Second, when someone plays the Mission Card, call their bluff. Ask, “Are you saying that we should minimize or disregard something the Bible says?” Ask, “If we are free to minimize or disregard something the Bible says, why should I take the Great Commission itself seriously?” Ask, “Why do I have to choose between the mission and the teachings of the Bible?” Ask, “Where does the Bible teach us to compromise its teaching for the sake of the mission?” Ask, “Are you sure you’re not just trying to change the subject?”

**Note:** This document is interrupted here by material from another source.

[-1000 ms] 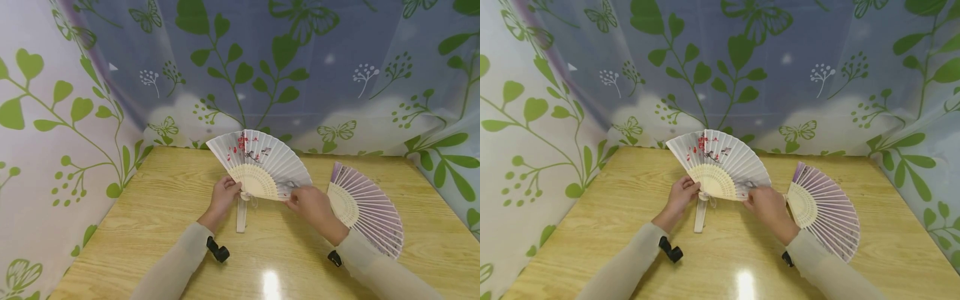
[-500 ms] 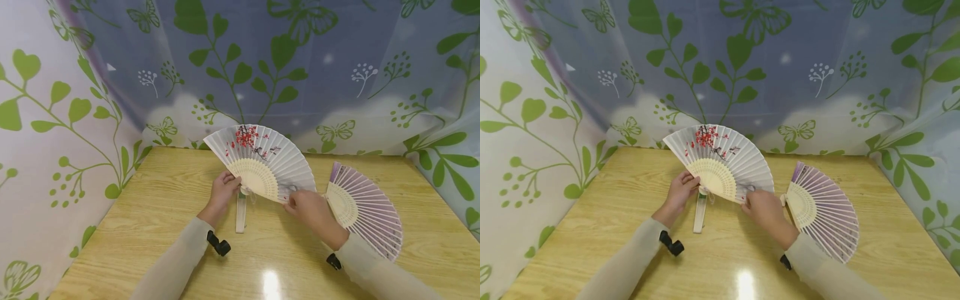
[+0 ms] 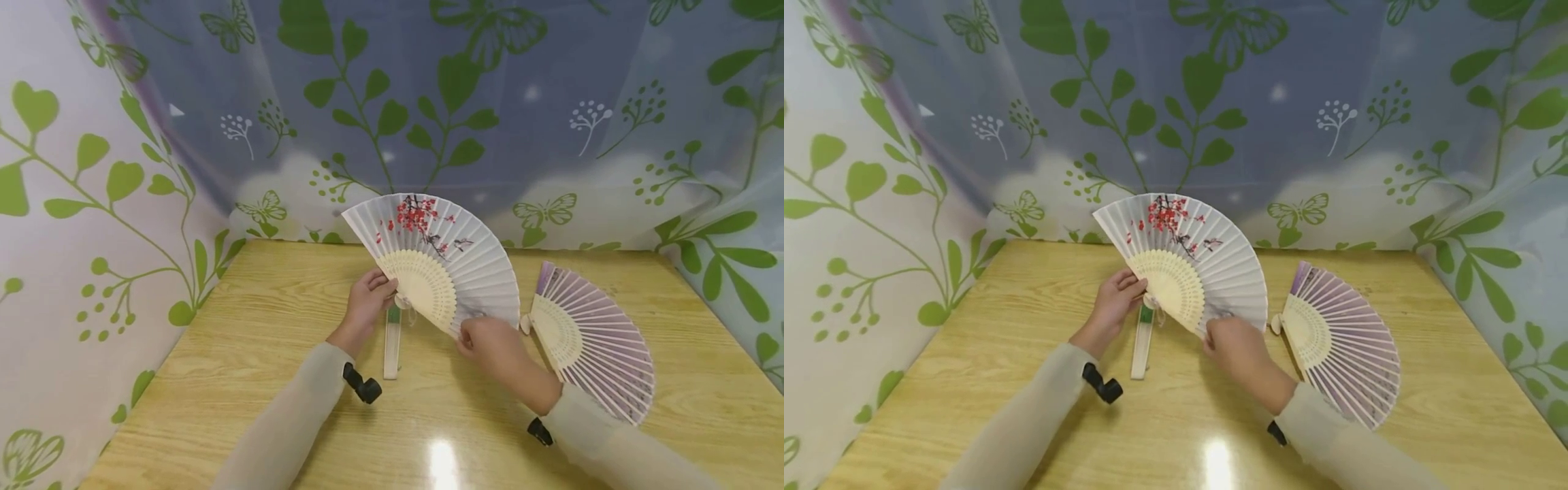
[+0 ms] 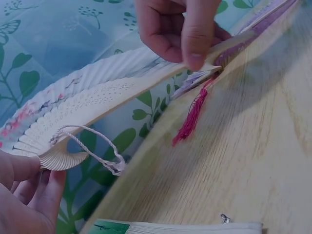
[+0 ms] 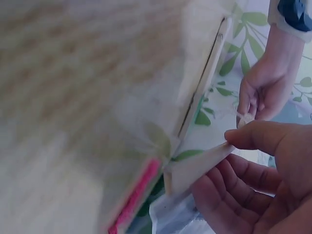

Third, play a card of your own: the actual grammar of the Great Commission. In that command, Jesus includes a little relative pronoun, ὅσα. It is translated “whatsoever.” It is sometimes left untranslated because it is considered redundant with the word “all,” but it isn’t redundant. It is emphatic.

Jesus doesn’t just instruct us to teach “all” He has commanded, He instructs us to teach “all whatsoever” He has commanded us. Jesus forestalls any compromise of anything He teaches. That’s the grammar of Jesus’ Great Commission.

Jesus never asks us to balance or choose between the teachings of the Bible against the mission of the Church. Jesus never pits the two against one another. Jesus holds them together, inseparable from one another.

And Jesus trumps the Mission Card every time.

What is the danger of letting the Mission Card just sit there and go unanswered? The danger is that in the name of carrying out the mission, we harm the mission. In the name of bearing witness, we compromise our witness. In the name of making disciples, we teach those disciples to compromise God’s Word. After all, how many compromises will it take until the mission itself is changed?